A Caritas Social Action Network report dropped into my postbox this morning. Its overview says that it,

“has found that the welfare changes of the past five years and the delivery of those changes in the UK are pushing claimants and support staff to the edge of their capacity”.

It adds:

“Staff of CSAN charities are under increased pressure to provide support in the face of a rigid welfare system, which they see as a return to ‘Victorian’ poverty, and which prevents them from addressing the underlying, long-term issues in their clients’ lives”.

For short-term gain, the long-term issues have been ignored. That is Caritas saying that, not anyone else.

The FT has also stepped into the argument. I am not talking about the Morning Star here, but the FT, which I have been looking at over the past few days. It has said that because of the abolition of local government watchdogs, the changing and diminishing role of local government in England has been starkly exposed. There have been £18 billion of cuts in real terms since 2010, with another £10 billion due by 2020—twice the rate of cuts to UK public spending as a whole. What does that mean? The FT is very clear what it means. That £18 billion budget cut affects the elderly: 65 out of every 1,000 people aged over 65 were receiving care in their own home in 2009-10; the equivalent figure for 2013-14 was 46. There were 694,000 children on the Children in Need register in 2009-10; the equivalent figure now is 781,200—a 12.5% increase.
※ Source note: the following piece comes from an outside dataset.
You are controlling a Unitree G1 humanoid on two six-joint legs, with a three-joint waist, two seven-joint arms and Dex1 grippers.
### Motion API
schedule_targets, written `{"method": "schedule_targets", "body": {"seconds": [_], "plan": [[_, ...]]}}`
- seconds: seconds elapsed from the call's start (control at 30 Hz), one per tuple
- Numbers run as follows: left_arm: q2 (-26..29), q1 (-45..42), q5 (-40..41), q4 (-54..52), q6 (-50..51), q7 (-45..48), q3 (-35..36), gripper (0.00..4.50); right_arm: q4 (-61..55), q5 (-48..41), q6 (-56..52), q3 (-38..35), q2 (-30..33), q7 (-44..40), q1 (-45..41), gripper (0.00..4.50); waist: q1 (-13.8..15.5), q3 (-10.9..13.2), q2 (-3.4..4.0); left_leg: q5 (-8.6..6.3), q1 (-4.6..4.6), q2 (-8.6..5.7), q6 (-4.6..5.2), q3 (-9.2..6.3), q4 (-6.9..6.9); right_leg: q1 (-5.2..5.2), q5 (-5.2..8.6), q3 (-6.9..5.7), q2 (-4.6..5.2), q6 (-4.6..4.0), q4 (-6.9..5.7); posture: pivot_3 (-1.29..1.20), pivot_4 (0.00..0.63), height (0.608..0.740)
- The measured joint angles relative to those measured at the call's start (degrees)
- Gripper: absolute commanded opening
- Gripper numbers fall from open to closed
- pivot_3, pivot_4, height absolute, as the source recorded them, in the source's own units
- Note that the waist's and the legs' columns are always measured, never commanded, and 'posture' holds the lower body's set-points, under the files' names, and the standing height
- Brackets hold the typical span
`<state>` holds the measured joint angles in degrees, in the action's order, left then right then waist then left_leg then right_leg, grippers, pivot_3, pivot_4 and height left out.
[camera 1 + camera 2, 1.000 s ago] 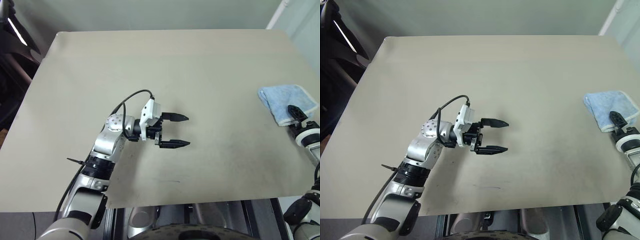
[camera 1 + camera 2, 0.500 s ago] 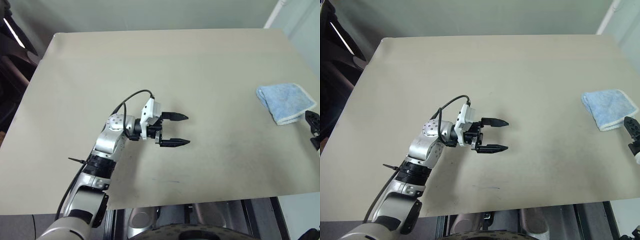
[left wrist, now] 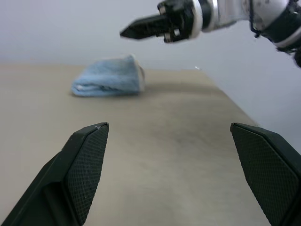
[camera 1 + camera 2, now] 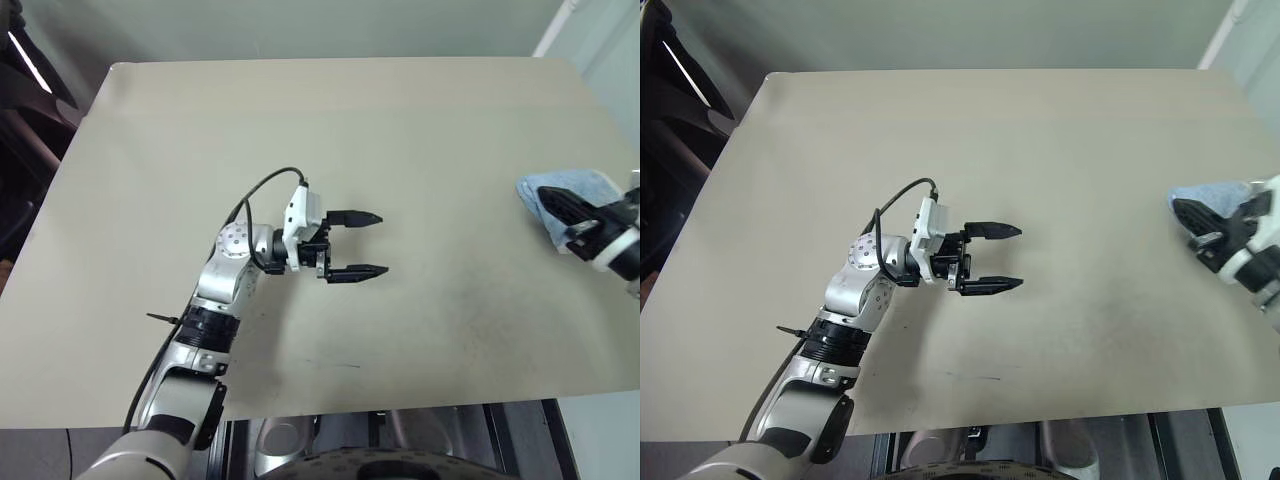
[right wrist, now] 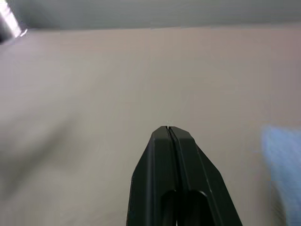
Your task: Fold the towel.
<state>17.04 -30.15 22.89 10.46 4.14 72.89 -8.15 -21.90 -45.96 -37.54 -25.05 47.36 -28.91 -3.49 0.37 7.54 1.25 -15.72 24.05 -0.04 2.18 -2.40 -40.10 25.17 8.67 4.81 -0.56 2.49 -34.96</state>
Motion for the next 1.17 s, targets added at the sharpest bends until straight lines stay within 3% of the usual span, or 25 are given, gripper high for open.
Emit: {"method": "schedule_targets", "body": {"seconds": [0.07, 0.17, 0.53, 0.57, 0.83, 1.17], "plan": [[-0.13, 0.17, -0.3, 0.04, -0.81, -0.77, 0.23, 4.5, 0.02, 2.6, 1.63, 2.68, 0.4, -2.71, -0.1, 0.02, 0.03, 0.0, 0.0, -0.01, 0.0, -0.01, 0.02, 0.03, -0.02, -0.03, 0.01, 0.01, 0.02, 0.06, 0.03, 0.0, 0.15, 0.733], [0.61, 1.14, 0.18, -0.41, 0.19, -0.64, 0.24, 4.5, 0.04, 3.45, 1.52, 4.91, 0.45, -4.64, -0.55, 0.59, 0.0, 0.0, 0.0, 0.0, -0.01, -0.01, 0.0, 0.05, -0.01, -0.01, 0.03, 0.01, 0.02, 0.03, 0.02, 0.0, 0.15, 0.733], [4.44, 1.74, 3.65, -5.06, 6.45, -0.32, 1.1, 4.5, -4.44, 2.28, 0.84, 5.34, 0.08, -10.11, 1.19, 4.26, 0.03, 0.0, -0.01, 0.05, -0.03, -0.02, -0.07, 0.04, -0.05, -0.06, 0.22, 0.02, 0.0, -0.42, 0.01, 0.0, 0.15, 0.733], [4.62, 1.74, 3.93, -5.07, 6.5, -0.2, 1.12, 4.5, -4.9, 2.28, 0.81, 5.34, 0.2, -10.34, 1.45, 4.44, 0.03, 0.01, -0.01, 0.05, -0.03, -0.02, -0.08, 0.04, -0.05, -0.06, 0.21, 0.02, 0.0, -0.43, 0.01, 0.0, 0.15, 0.733], [4.65, 2.13, 3.36, -5.39, 2.55, -3.56, 4.26, 4.5, -6.45, 1.88, 0.99, 5.38, 0.02, -13.05, 3.62, 4.44, -0.03, 0.01, -0.02, 0.11, -0.08, 0.0, -0.1, 0.03, -0.05, -0.08, 0.13, 0.02, -0.03, -0.39, 0.0, 0.0, 0.15, 0.733], [7.22, 6.49, 3.47, -9.56, 3.55, -5.5, 4.99, 4.5, -3.4, 5.68, 3.89, 10.81, -3.51, -14.9, 0.71, 4.44, -0.17, 0.01, -0.02, 0.17, -0.1, 0.01, -0.13, 0.01, -0.04, -0.06, 0.0, 0.02, -0.06, -0.54, -0.01, 0.0, 0.15, 0.733]]}}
This is against the background of a severely weakened international system—one that, not least, has not been assisted by the debacle in Greece. We have seen one-third wiped off the value of the Chinese economy in the past month, equivalent to €1.5 trillion being destroyed, enough to write off Greece’s debt five times over. We have seen a political Chancellor directly intervening in the market, but without explanation, consultation or a measured approach. Maybe the Chancellor is master of the Treasury and the Government, but as time passes, perhaps he will be a servant of the economy.